Reproduce precisely the lines between the start of the data below and the line with "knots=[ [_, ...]", both included.

━━━ SUPPLIED INFORMATION ━━━

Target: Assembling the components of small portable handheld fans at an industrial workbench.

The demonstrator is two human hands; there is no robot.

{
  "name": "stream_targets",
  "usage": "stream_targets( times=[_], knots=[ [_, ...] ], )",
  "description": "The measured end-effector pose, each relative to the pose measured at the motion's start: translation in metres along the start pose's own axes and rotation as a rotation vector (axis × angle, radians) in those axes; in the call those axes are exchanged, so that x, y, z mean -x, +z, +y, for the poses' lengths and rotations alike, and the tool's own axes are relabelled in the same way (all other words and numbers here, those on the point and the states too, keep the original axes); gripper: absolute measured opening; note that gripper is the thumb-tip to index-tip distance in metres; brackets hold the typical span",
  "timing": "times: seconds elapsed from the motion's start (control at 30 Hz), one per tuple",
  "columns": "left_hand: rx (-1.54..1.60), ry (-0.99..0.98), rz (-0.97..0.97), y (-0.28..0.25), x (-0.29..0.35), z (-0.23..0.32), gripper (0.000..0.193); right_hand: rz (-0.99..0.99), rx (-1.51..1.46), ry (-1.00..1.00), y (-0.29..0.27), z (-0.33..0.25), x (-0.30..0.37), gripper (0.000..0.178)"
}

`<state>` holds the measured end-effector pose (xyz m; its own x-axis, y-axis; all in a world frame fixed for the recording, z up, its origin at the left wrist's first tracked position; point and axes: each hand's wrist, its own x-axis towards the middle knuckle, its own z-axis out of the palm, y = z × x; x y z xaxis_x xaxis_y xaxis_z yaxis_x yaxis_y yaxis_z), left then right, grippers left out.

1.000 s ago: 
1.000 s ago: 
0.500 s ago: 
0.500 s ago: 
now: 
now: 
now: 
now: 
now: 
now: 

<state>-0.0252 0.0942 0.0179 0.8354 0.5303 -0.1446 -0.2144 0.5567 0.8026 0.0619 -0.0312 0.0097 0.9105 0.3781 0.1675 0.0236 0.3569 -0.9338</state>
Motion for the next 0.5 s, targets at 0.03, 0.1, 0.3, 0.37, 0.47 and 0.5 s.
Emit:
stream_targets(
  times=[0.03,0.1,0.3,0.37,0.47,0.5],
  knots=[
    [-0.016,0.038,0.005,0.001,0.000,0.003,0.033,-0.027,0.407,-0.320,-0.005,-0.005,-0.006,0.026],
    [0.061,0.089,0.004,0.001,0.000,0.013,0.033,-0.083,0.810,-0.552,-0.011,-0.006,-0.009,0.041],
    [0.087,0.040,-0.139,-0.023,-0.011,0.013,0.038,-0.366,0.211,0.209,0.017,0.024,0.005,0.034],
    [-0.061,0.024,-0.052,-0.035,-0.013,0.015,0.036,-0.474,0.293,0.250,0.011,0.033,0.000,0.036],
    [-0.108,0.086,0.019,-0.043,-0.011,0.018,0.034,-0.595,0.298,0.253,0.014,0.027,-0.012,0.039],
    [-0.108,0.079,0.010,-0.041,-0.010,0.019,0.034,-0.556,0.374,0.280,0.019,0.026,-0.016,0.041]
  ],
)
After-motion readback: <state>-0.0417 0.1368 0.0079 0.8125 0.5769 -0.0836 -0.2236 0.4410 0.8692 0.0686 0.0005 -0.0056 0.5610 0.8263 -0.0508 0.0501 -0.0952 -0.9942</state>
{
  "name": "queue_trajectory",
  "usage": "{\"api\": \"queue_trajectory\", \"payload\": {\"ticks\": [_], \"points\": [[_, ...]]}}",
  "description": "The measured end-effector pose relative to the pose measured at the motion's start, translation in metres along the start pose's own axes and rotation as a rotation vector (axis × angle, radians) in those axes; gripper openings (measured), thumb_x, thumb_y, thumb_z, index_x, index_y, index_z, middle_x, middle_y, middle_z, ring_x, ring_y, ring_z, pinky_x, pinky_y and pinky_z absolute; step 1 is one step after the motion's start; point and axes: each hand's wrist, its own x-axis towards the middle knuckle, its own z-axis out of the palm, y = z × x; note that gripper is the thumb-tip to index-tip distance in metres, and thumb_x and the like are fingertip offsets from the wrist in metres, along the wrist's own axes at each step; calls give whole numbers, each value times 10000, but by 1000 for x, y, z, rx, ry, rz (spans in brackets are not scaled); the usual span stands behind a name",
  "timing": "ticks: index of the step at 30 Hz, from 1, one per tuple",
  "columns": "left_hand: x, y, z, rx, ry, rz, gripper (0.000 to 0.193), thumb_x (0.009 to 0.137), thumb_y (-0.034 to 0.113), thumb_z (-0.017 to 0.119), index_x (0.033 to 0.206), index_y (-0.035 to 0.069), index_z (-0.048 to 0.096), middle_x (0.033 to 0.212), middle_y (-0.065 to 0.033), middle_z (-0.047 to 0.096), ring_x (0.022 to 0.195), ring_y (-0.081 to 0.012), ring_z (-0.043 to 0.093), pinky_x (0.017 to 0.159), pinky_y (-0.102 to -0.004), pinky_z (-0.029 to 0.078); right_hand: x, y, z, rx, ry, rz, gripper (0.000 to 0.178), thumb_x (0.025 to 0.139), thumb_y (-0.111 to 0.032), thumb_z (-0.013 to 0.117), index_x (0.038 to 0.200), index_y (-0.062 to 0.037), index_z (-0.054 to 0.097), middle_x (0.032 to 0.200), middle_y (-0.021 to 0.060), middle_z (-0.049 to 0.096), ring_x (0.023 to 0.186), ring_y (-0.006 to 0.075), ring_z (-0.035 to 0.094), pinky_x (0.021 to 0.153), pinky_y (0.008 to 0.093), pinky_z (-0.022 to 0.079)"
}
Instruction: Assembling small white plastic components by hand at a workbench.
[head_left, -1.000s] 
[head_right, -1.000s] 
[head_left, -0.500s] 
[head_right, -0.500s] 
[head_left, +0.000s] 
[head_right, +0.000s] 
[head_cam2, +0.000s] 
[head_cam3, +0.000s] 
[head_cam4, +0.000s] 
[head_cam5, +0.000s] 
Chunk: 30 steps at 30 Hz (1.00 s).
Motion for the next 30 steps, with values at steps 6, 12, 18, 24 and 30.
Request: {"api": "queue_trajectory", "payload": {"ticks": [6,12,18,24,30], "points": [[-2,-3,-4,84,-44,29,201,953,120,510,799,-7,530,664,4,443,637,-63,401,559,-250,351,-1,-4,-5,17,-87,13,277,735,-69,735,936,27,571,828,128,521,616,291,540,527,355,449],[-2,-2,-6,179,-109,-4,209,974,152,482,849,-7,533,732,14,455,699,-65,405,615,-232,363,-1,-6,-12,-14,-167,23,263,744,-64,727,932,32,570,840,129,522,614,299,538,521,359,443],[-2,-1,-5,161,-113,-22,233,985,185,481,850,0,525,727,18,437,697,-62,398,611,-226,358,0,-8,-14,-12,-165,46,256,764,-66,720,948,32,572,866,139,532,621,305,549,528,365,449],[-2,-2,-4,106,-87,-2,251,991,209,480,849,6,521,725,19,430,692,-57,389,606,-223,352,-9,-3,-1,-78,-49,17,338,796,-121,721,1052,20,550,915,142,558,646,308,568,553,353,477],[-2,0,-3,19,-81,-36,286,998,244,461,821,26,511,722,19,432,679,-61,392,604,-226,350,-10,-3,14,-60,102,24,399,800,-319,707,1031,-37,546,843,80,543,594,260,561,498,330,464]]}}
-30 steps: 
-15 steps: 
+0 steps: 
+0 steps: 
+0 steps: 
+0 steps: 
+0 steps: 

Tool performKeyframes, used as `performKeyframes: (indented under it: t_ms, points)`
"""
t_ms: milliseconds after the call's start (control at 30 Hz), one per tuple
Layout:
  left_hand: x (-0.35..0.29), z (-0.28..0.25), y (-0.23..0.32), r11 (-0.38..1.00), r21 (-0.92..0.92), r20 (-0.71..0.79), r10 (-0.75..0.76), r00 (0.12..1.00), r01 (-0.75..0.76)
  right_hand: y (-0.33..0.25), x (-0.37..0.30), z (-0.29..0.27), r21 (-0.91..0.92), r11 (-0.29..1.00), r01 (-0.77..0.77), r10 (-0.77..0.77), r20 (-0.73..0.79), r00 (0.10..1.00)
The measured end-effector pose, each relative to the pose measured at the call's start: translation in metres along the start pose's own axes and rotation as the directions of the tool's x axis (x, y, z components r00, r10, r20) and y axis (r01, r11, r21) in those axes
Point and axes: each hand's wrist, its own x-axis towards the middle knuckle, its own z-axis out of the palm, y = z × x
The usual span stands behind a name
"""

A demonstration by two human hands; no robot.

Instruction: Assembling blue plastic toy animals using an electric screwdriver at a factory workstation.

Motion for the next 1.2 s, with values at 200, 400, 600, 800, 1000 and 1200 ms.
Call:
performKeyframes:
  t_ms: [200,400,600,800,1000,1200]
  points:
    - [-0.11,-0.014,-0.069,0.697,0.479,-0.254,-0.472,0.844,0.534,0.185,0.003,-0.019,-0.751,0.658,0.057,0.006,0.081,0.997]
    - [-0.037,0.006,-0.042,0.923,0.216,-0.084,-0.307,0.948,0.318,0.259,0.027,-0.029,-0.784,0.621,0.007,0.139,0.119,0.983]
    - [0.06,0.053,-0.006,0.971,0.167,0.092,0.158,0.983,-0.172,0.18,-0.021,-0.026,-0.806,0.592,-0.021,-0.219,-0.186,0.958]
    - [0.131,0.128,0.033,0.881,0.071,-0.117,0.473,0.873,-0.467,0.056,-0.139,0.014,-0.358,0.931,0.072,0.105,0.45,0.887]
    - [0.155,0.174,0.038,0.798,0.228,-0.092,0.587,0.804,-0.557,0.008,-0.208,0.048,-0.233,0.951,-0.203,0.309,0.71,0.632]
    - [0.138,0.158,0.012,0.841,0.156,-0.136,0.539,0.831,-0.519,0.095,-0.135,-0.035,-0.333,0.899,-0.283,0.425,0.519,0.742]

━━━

EXERCISE SOLUTION |
Target: Assembling the components of small portable handheld fans at an industrial workbench.

The demonstrator is two human hands; there is no robot.

{
  "name": "stream_targets",
  "usage": "stream_targets( times=[_], knots=[ [_, ...] ], )",

Fully answered, the exercise is complete.